* **What the task asks**
Line by line, repeat all the material exactly as it appears.

* **Information provided**
----

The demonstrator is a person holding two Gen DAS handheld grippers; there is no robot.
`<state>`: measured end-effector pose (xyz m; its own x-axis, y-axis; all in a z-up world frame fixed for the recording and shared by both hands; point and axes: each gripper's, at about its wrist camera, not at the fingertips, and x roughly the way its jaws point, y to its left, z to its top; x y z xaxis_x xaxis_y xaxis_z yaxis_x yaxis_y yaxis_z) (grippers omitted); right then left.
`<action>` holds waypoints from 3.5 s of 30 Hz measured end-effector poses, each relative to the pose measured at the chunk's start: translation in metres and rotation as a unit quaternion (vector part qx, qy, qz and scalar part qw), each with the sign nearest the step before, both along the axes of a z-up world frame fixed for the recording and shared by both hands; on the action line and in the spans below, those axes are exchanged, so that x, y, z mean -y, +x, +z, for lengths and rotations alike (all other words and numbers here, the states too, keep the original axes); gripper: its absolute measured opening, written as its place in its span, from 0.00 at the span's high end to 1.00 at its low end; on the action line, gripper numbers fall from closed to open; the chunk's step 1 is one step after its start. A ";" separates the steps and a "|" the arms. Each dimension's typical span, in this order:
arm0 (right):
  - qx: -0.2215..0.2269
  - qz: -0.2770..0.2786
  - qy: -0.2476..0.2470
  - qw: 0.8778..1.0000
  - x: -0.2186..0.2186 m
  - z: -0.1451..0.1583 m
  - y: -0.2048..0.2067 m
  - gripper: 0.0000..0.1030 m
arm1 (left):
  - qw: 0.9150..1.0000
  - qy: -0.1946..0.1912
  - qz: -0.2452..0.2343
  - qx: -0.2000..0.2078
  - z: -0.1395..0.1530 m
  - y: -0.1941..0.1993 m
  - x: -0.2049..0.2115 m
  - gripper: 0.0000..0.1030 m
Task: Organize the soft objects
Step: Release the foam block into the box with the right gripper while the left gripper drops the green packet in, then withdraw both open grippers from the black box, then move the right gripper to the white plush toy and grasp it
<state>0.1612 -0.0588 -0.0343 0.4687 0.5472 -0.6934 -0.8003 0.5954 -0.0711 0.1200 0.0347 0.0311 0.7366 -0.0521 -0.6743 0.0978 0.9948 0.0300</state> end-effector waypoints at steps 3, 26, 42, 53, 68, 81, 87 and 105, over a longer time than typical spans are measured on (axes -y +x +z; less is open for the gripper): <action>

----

* **Response for this exercise**
The demonstrator is a person holding two Gen DAS handheld grippers; there is no robot.
`<state>`: measured end-effector pose (xyz m; its own x-axis, y-axis; all in a z-up world frame fixed for the recording and shared by both hands; point and axes: each gripper's, at about its wrist camera, not at the fingertips, and x roughly the way its jaws point, y to its left, z to its top; x y z xaxis_x xaxis_y xaxis_z yaxis_x yaxis_y yaxis_z) (grippers omitted); right then left.
`<action>` holds waypoints from 3.5 s of 30 Hz measured end-effector poses, each relative to the pose measured at the chunk's start: translation in metres and rotation as a unit quaternion (vector part qx, qy, qz and scalar part qw), each with the sign nearest the step before, both along the axes of a z-up world frame fixed for the recording and shared by both hands; on the action line and in the spans below, those axes are exchanged, so that x, y, z mean -y, +x, +z, for lengths and rotations alike (all other words and numbers here, the states too, keep the original axes); gripper: its absolute measured opening, written as its place in its span, from 0.00 at the span's high end to 1.00 at its low end; on the action line, gripper numbers fall from closed to open; the chunk's step 1 is one step after its start. A ";" separates the steps and a "|" the arms. Each dimension's typical span, in this order:
arm0 (right):
  - qx: -0.2215..0.2269
  - qz: -0.2770..0.2786
  - qy: -0.2476..0.2470
  - qw: 0.8778..1.0000
  - x: -0.2186..0.2186 m
  - z: -0.1451..0.1583 m
  - y: -0.2048..0.2067 m
  - gripper: 0.0000..0.1030 m
arm1 (left):
  - qw: 0.9150..1.0000
  - qy: -0.1946..0.1912
  - qz: -0.2452..0.2343
  - qx: -0.2000..0.2078
  - z: -0.1395..0.1530 m
  - y: -0.1941..0.1993 m
  - x: -0.2049..0.2115 m
  - gripper: 0.0000..0.1030 m
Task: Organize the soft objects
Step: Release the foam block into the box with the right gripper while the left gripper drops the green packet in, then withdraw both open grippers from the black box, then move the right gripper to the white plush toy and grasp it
<state>0.1612 -0.0588 -0.0343 0.4687 0.5472 -0.6934 -0.8003 0.5954 -0.0711 0.1200 0.0347 0.0311 0.7366 -0.0521 -0.6743 0.0978 0.9948 0.0300</state> end-effector waypoints at steps 3, 26, 42, 53, 68, 81, 87 and 105, over a longer time than typical spans are measured on (axes -y +x +z; less is open for the gripper): <action>

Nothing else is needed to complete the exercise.